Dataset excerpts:
BEGIN
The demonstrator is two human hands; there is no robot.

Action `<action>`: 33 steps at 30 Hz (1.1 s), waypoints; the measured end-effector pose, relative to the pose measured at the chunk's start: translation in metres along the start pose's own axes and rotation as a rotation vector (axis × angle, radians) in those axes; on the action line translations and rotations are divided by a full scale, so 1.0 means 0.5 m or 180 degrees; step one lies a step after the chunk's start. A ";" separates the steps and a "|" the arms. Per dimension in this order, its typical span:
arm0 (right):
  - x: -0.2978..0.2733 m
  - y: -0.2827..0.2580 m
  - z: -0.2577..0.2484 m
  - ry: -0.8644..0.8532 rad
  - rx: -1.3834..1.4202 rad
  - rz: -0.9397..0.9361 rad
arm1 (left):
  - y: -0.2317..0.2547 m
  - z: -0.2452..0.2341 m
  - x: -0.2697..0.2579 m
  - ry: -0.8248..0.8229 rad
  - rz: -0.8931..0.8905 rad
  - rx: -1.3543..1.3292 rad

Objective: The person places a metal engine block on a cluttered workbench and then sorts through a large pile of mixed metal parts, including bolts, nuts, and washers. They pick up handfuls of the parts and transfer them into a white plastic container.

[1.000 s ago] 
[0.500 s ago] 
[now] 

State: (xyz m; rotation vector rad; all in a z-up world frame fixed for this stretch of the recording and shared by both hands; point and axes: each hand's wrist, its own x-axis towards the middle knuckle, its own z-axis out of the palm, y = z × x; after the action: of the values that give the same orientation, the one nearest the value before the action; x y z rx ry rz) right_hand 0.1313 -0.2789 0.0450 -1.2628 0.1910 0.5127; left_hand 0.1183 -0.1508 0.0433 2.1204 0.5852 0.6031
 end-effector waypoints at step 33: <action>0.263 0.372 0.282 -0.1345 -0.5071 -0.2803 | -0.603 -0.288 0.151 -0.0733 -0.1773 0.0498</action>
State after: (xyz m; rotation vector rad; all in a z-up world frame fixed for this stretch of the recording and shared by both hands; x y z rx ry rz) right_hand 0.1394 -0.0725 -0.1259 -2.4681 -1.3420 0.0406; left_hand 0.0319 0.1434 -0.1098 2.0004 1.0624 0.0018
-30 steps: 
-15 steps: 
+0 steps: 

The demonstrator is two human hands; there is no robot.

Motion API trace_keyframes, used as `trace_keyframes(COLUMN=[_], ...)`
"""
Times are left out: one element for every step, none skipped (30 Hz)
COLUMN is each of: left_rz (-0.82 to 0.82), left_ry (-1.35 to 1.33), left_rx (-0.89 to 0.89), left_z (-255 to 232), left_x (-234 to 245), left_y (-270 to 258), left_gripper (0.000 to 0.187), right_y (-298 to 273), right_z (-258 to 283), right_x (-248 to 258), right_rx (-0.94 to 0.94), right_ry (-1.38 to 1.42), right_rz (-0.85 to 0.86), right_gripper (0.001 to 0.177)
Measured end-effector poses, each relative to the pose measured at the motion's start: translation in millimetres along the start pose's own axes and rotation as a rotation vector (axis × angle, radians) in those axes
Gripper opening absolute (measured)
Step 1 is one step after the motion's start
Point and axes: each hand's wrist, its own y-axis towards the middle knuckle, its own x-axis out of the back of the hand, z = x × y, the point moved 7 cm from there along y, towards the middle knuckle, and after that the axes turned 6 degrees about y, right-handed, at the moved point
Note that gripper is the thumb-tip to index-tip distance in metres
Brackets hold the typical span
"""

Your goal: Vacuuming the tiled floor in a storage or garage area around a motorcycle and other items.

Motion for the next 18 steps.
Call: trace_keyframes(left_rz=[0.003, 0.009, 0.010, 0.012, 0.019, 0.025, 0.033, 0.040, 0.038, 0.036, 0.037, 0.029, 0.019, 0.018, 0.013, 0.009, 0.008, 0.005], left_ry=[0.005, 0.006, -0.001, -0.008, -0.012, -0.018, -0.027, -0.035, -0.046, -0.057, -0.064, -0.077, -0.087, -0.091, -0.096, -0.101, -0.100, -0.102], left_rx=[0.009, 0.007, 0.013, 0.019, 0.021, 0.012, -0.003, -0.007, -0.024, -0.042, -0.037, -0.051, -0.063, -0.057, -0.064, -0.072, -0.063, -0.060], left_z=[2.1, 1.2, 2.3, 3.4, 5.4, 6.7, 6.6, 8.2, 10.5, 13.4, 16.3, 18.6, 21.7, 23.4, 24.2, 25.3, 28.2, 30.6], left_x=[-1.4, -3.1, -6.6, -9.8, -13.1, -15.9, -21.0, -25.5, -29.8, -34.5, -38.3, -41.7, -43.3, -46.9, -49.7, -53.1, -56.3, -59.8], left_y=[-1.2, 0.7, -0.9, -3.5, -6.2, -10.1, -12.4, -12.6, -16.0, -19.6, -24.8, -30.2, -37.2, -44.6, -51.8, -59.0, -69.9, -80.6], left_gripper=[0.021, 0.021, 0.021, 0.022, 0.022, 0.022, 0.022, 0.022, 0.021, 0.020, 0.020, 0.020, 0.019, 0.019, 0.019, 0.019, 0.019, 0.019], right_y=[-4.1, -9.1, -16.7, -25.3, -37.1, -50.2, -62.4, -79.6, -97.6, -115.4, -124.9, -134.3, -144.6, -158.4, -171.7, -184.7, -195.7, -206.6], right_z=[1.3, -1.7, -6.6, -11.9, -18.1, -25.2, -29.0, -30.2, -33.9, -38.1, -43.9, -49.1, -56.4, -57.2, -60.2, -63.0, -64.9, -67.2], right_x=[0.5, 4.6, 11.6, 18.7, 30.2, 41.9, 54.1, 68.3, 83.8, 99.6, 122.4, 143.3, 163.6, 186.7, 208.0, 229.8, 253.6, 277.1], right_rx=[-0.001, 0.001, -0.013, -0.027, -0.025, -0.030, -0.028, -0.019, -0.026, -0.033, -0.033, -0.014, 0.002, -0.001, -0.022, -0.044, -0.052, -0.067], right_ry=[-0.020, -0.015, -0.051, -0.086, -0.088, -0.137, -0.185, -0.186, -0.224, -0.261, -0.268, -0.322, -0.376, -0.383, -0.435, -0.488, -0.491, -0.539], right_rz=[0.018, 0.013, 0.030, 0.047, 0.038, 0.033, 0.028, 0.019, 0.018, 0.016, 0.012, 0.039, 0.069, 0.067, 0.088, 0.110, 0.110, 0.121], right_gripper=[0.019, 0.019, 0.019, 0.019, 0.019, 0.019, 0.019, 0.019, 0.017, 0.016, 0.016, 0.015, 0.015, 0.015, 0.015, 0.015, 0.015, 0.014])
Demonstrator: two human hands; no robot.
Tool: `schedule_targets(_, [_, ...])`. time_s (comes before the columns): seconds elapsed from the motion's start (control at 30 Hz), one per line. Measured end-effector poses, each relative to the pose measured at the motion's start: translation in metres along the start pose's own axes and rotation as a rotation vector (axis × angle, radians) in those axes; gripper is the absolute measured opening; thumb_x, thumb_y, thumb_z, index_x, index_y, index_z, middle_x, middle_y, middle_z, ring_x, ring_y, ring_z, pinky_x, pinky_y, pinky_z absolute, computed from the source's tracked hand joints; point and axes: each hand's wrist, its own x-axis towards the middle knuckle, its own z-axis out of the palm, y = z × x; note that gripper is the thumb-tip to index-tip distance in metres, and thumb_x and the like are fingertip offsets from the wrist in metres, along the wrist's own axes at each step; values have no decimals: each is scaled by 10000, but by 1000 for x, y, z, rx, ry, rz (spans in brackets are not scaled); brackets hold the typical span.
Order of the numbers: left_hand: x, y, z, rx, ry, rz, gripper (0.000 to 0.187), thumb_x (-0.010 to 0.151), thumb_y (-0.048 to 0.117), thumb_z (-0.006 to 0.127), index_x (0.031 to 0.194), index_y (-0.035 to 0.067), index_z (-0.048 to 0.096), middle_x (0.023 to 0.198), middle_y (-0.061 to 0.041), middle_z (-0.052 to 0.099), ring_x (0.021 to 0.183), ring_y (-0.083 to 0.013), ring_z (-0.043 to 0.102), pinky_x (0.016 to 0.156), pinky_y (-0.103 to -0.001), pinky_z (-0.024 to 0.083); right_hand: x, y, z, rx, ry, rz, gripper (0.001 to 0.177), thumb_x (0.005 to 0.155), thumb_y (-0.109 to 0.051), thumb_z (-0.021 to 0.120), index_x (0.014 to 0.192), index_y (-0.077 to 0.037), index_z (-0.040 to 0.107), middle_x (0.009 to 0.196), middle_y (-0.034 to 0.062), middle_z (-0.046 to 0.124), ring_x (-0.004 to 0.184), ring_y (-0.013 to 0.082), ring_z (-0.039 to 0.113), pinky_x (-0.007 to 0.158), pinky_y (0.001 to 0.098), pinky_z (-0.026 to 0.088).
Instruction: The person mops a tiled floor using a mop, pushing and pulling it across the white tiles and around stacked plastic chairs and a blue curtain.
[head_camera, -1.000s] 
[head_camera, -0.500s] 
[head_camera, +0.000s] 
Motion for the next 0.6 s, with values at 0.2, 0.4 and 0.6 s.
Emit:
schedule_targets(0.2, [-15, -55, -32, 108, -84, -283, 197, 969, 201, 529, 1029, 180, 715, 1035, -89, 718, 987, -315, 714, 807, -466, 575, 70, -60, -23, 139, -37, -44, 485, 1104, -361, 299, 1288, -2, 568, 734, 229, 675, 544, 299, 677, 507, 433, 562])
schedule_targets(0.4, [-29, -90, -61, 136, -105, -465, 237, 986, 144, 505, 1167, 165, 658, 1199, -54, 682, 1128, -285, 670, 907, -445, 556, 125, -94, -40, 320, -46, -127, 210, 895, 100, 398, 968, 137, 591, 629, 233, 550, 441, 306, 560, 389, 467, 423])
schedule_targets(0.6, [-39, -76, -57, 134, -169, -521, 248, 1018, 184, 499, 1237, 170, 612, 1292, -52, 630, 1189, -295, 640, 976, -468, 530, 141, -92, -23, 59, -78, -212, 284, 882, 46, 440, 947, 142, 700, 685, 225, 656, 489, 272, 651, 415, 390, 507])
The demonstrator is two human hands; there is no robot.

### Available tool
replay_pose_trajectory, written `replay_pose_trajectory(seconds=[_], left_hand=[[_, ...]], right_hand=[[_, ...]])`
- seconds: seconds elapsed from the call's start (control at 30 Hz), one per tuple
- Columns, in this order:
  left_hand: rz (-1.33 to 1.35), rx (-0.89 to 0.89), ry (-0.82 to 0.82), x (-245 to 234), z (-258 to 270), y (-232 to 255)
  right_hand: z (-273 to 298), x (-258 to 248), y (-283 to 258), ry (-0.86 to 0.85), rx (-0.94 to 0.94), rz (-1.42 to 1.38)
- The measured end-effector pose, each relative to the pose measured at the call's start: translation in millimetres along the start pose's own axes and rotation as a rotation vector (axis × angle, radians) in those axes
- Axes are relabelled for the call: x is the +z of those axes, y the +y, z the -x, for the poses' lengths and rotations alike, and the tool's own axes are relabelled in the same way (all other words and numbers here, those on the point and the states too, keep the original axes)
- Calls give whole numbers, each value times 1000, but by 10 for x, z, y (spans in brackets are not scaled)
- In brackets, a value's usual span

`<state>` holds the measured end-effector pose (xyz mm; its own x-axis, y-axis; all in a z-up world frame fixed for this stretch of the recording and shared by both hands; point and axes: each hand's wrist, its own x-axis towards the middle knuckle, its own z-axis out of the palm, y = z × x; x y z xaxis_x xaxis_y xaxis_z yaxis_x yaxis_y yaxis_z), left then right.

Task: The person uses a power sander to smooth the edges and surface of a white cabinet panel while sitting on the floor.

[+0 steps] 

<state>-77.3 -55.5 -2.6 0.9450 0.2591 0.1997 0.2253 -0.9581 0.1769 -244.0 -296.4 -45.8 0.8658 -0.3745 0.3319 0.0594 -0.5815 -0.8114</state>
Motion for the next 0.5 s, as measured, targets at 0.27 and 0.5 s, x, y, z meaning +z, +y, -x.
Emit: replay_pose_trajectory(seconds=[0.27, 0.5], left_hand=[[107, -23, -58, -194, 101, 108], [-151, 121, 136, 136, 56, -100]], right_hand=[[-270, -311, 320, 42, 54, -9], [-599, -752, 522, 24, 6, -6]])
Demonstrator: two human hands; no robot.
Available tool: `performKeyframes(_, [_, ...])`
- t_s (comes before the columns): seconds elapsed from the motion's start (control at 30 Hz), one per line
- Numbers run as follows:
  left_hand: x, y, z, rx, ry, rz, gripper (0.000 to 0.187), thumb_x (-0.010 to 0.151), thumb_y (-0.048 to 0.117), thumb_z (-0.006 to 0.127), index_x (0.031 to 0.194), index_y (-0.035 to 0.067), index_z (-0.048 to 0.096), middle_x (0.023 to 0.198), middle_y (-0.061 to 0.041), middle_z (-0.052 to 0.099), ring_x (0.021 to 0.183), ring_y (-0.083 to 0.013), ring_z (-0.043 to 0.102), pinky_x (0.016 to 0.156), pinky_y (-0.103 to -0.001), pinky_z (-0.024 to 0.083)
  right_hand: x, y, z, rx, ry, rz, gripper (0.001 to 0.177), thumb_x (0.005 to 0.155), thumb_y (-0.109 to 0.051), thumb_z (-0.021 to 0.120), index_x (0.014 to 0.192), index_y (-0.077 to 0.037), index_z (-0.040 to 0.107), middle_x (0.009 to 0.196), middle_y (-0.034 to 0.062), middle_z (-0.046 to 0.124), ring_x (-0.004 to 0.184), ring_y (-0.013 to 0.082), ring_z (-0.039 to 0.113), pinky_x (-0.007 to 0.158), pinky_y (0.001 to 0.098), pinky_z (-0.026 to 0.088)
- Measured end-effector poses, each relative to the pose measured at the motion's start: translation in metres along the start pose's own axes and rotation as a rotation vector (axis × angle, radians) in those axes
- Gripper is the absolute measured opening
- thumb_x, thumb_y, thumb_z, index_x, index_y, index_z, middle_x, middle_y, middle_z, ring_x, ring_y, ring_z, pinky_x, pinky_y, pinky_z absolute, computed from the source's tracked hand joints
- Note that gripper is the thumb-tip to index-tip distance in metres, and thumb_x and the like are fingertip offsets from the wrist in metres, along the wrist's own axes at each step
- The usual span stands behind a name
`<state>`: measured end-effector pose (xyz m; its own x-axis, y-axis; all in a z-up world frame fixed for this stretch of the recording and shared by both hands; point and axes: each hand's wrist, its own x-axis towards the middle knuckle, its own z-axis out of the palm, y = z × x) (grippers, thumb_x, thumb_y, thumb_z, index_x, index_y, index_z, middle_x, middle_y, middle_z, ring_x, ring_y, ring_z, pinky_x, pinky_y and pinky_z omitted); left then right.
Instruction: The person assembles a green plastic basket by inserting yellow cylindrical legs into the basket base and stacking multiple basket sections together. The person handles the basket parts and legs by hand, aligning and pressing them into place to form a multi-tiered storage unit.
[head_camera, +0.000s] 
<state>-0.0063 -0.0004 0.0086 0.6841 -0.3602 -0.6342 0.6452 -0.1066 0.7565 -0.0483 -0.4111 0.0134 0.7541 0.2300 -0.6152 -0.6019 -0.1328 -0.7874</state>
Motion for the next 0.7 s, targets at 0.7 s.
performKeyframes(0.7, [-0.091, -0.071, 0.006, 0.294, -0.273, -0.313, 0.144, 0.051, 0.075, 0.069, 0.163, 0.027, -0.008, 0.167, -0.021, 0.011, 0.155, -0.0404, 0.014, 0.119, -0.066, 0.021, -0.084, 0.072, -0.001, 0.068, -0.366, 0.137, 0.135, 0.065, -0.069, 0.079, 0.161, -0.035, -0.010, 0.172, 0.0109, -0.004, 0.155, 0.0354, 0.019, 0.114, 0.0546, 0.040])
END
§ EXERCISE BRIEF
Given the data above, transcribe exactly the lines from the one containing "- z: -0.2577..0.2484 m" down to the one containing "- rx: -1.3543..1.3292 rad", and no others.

§ YOUR SOLUTION
  - z: -0.2577..0.2484 m
  - ry: -0.8644..0.8532 rad
  - rx: -1.3834..1.4202 rad
  - rz: -0.9397..0.9361 rad
arm1 (left):
  - y: -0.2317..0.2547 m
  - z: -0.2452..0.2341 m
  - x: -0.2697..0.2579 m
  - ry: -0.8248..0.8229 rad
  - rz: -0.8931..0.8905 rad
  - rx: -1.3543..1.3292 rad

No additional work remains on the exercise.